Sikap adil adalah prinsip utama yang harus diterapkan oleh setiap pemimpin. Keputusan dan kebijakan yang diambil seharusnya berfokus pada kesejahteraan dan kemakmuran seluruh rakyat, tanpa memandang kelompok, suku, agama, atau golongan tertentu. Nabi Muhammad SAW menjadi teladan utama dalam hal ini, di mana beliau menekankan pentingnya keadilan. Rasulullah menjelaskan bahwa para penegak keadilan dan pemimpin yang adil akan mendapatkan kedudukan yang luhur di sisi Allah, bahkan digambarkan berada di atas “mimbar cahaya”.
Teladan keadilan Nabi Muhammad diteruskan oleh para sahabatnya, salah satunya Khalifah Umar bin Khattab. Khalifah Umar menegaskan bahwa keadilan tidak mengenal kedekatan keluarga atau waktu. Meskipun tampak lembut, ia sesungguhnya kuat dalam memadamkan kezaliman dan menghapus kebatilan.
Khalifah Umar bin Khattab selalu memperhatikan kesejahteraan dan keamanan warganya. Suatu ketika, ia menerima laporan bahwa putra Gubernur Mesir telah menempeleng seorang warga negara tanpa alasan yang jelas. Khalifah Umar segera memanggil Gubernur Amr bin Ash untuk meminta pertanggungjawaban putranya atas tindakan sewenang-wenang tersebut.

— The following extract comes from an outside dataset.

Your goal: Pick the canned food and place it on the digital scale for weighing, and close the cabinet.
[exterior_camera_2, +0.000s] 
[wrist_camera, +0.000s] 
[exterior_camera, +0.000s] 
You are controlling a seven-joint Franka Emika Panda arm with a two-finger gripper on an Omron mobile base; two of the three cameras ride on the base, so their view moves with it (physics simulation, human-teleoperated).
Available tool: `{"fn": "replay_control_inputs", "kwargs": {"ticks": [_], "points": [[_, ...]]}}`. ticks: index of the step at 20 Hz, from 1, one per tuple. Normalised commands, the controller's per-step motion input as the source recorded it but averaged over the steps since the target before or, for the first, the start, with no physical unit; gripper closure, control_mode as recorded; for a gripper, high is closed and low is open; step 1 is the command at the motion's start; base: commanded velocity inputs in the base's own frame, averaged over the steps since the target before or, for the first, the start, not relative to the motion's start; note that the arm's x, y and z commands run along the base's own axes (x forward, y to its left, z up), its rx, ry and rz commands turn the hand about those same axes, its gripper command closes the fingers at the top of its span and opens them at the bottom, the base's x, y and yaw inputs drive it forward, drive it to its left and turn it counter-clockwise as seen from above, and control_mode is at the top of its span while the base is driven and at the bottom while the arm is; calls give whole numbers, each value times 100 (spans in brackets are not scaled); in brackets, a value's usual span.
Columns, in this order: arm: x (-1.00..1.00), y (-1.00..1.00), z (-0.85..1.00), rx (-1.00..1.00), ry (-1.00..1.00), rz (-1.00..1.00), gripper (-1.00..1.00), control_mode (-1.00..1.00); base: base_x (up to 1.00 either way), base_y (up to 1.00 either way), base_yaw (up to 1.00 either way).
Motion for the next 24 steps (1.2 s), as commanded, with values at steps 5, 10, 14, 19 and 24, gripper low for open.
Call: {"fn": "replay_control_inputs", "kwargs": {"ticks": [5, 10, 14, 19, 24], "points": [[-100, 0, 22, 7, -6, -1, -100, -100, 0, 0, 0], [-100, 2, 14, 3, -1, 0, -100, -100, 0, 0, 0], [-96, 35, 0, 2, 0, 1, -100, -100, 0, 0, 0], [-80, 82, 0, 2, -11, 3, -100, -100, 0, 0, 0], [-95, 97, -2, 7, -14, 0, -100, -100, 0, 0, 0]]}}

Di hadapan Gubernur Mesir dan putranya, Khalifah Umar menunjukkan ketegasannya dengan sebuah pernyataan yang terkenal. Umar bertanya, “Sampai kapan kalian memperbudak manusia, padahal mereka dilahirkan oleh ibu-ibu mereka dalam keadaan merdeka?”
Pernyataan Umar tersebut menjadi simbol perjuangan para kiai dan ulama di Indonesia dalam melawan penjajahan. Dalam sejarah, peran para kiai dari pesantren sangat signifikan dalam membangkitkan kesadaran bangsa untuk merdeka dari penjajahan. Pesantren sering kali menjadi target kolonial karena dianggap mampu memobilisasi rakyat untuk melawan.

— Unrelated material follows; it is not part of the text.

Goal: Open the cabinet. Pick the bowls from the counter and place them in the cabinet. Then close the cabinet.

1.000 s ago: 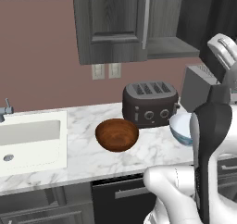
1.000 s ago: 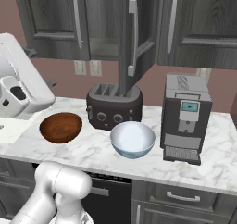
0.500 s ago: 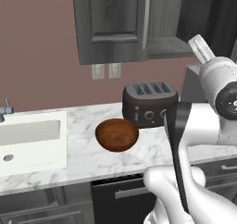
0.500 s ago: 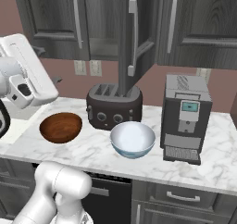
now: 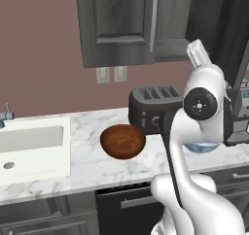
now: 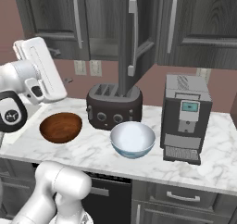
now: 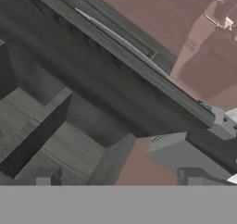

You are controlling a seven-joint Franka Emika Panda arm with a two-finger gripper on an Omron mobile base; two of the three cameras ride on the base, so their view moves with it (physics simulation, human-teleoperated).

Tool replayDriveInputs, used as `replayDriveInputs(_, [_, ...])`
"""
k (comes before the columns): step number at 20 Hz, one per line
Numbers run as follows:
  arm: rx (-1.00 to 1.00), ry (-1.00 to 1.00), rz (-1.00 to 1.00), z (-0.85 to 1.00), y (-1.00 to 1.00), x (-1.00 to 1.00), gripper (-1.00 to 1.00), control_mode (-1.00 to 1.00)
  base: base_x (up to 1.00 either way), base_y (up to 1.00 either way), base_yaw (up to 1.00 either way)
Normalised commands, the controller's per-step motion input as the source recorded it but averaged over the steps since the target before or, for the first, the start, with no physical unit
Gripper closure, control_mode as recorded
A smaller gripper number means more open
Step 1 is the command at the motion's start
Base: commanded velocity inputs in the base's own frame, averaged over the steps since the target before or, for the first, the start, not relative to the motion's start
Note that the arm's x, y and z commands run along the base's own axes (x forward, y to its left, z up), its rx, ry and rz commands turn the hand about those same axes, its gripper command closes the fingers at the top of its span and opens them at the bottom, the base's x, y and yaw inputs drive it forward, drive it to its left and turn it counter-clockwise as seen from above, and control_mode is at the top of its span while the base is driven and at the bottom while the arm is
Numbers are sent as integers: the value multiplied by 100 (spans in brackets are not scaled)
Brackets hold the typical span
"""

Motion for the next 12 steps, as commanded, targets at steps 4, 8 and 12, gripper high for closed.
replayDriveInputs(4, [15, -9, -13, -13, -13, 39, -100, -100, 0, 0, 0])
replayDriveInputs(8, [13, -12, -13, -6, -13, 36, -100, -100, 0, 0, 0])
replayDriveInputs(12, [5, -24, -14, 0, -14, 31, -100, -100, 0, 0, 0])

Ketegasan Khalifah Umar terhadap Gubernur Amr bin Ash tidak berhenti di situ. Amr bin Ash berencana membangun masjid besar yang memerlukan penggusuran gubuk milik seorang Yahudi. Meskipun Yahudi tersebut diajak berdiskusi dan ditawarkan pembayaran dua kali lipat, ia bersikeras untuk tidak pindah karena tidak memiliki tempat tinggal lain.
Merasa tidak diperlakukan adil, Yahudi itu melapor kepada Khalifah Umar dan berangkat dari Mesir menuju Madinah. Dalam perjalanan, ia merasa cemas membayangkan bagaimana Khalifah yang berkuasa dibandingkan dengan Gubernur yang galak.
Setibanya di Madinah, Yahudi tersebut menemui seorang yang sedang beristirahat di bawah pohon kurma. Ketika bertanya tentang Khalifah Umar, ia dijawab bahwa istana Umar terletak di atas lumpur dan dikelilingi oleh orang-orang miskin. Hal ini membuatnya bingung dan tidak menyangka bahwa di depannya adalah seorang Khalifah yang sangat berbeda dari Gubernurnya.
Khalifah Umar kemudian menanyakan tujuan kedatangan Yahudi tersebut. Setelah mendengar cerita tentang perlakuan Gubernur Amr bin Ash, Sayyidina Umar meminta Yahudi itu mengambil sepotong tulang unta dari tempat sampah dan menggambar garis lurus dengan ujung pedangnya. Ia kemudian menyuruh Yahudi itu memberikan tulang tersebut kepada Gubernur.
Setibanya di Mesir, Yahudi itu menyampaikan pesan Khalifah kepada Gubernur Amr bin Ash dengan memberikan sepotong tulang tersebut. Melihat garis lurus itu, Amr bin Ash menjadi ketakutan dan segera membatalkan penggusuran gubuk tersebut. Ia menyadari bahwa tindakan sewenang-wenangnya akan berujung buruk.
Akhirnya, karena melihat keadilan yang ditunjukkan oleh Sayyidina Umar, Yahudi itu menghibahkan gubuknya untuk pembangunan masjid dan memutuskan untuk masuk Islam sebagai bentuk penghargaan terhadap keadilan yang diterimanya dari Khalifah Umar bin Khattab.